Primary health care research involves data collection from remote field areas. The field areas can be small isolated ghettos, urban slums, remotely located villages, urban administrative blocks or any other location which involves certain number of households with permanent residents. Data collection from isolated or remotely located field areas possess logistic challenges and challenges in effective data management.(1). With ever evolving technology “Electronic data collection” is deemed to be best method for data collection form remotes field areas, with added advantage of easy monitoring and predesigned data quality checks.(2)
We planned and implemented a household level survey at our field site “Alakudi village” approximately 10kms away from our Head Office “Thanjavur” Tamil Nadu. This survey was designed to update our 5 years old database with current census of village population. The household number ranged 1115 to 1200 including temporary houses while population ranged 3800 to 4000 as per our previous database. Our objective was to update our database with current census of the village while effectively identifying change in terms of addition and deletion of individuals and households.
We planned to carry out “Electronic data collection” through field agents and we encountered common problems which we tackled through a planned strategy.

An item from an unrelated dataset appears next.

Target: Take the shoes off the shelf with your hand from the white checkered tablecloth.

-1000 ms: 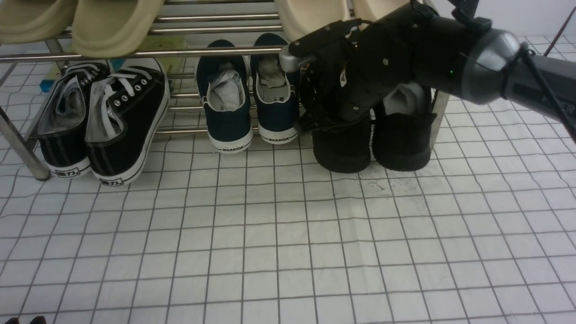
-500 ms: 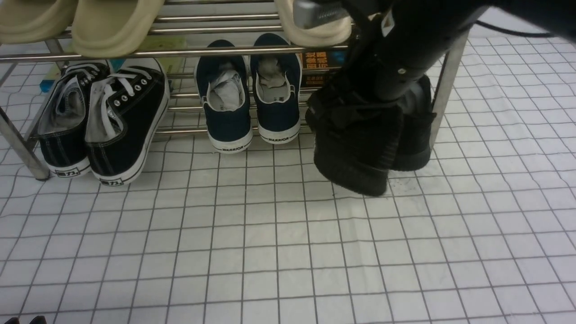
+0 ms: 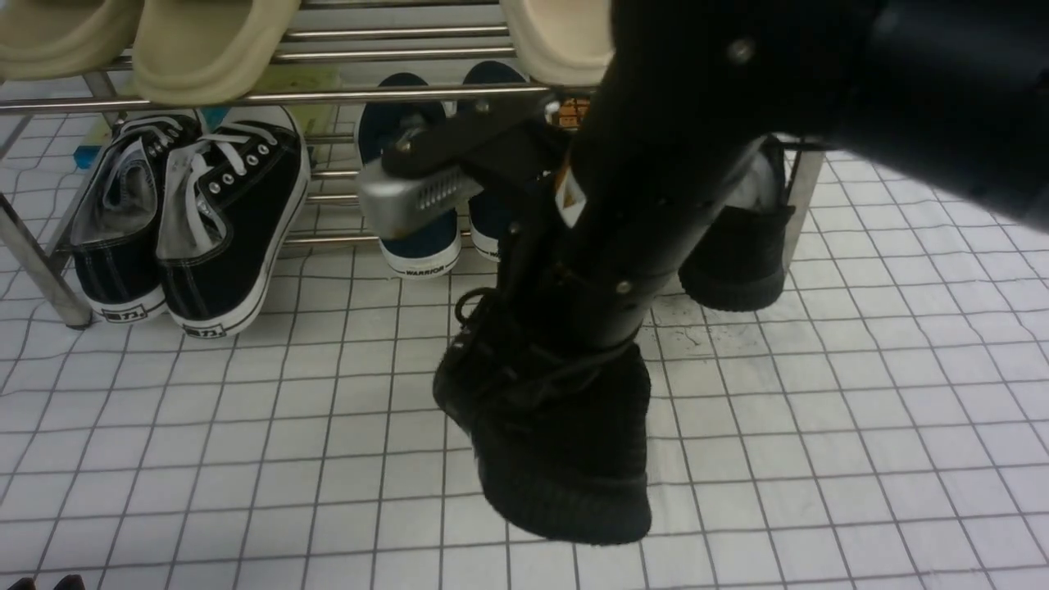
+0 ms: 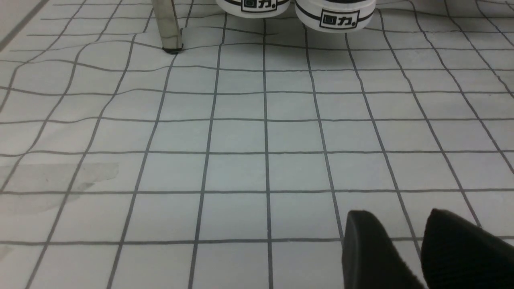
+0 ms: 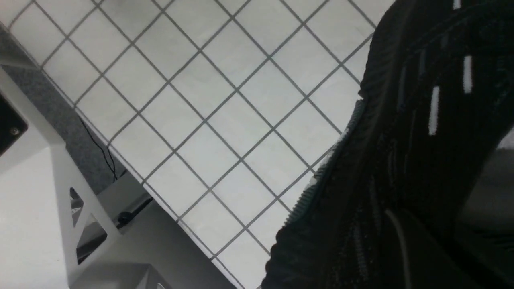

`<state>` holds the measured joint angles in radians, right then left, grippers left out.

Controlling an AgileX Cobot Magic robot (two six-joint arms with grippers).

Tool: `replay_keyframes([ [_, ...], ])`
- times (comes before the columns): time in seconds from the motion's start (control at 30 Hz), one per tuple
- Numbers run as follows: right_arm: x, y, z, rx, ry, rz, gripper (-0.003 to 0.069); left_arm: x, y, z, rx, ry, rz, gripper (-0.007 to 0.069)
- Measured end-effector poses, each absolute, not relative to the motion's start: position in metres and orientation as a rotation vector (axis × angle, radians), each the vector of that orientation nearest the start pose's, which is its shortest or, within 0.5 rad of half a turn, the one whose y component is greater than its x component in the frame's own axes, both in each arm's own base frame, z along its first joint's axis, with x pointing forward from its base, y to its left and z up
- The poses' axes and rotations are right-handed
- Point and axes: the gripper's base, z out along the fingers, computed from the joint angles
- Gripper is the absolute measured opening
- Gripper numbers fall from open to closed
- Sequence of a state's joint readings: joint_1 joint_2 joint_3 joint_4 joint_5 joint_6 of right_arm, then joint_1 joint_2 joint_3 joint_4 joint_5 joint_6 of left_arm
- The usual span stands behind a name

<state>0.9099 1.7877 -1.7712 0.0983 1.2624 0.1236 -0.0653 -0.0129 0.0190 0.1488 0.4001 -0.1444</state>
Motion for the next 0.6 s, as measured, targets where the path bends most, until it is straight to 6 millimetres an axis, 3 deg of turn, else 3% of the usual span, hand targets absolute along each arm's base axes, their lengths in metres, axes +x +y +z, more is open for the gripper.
replay_keyframes([
  [0.2, 0.246, 0.314, 0.319, -1.027, 2.636, 0.232, 0.0015, 0.052, 0.002, 0.172, 0.015, 1.885, 0.005, 0.0239],
  [0.6, 0.272, 0.331, 0.280, -0.923, 2.604, 0.125, 0.0023, 0.052, 0.002, 0.172, 0.015, 1.885, 0.005, 0.0239],
])
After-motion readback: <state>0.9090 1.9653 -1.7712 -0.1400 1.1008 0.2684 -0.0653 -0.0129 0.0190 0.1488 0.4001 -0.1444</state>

The problems we anticipated and actually encountered can be broadly classified into two broad categories
• Logistic problems included, technical issues with electronic devices, network issues, social and cultural constraints of during data collection.
• Data Management problem was incomplete data, inaccurate data, data duplicates.
We devised a strategy to either overcome the challenge and/or minimize the effect of the problems.
The first step was to recruit the agents. Usually researchers are in dilemma to recruit agents from local population or to recruit agents from different community. The advantages of local agents being well acquainted with the community the respondents are more comfortable to share the personal information and other data with them, the working hours can be modified as the agent is in close vicinity of the community. The community interaction and participation is higher in with local agents. With this thought we managed to recruit the 4 agents (1 Male 3 Females) from local community. We also recruited 4 agents (4 Females) from outside the community with an intention to accelerate the data collection process.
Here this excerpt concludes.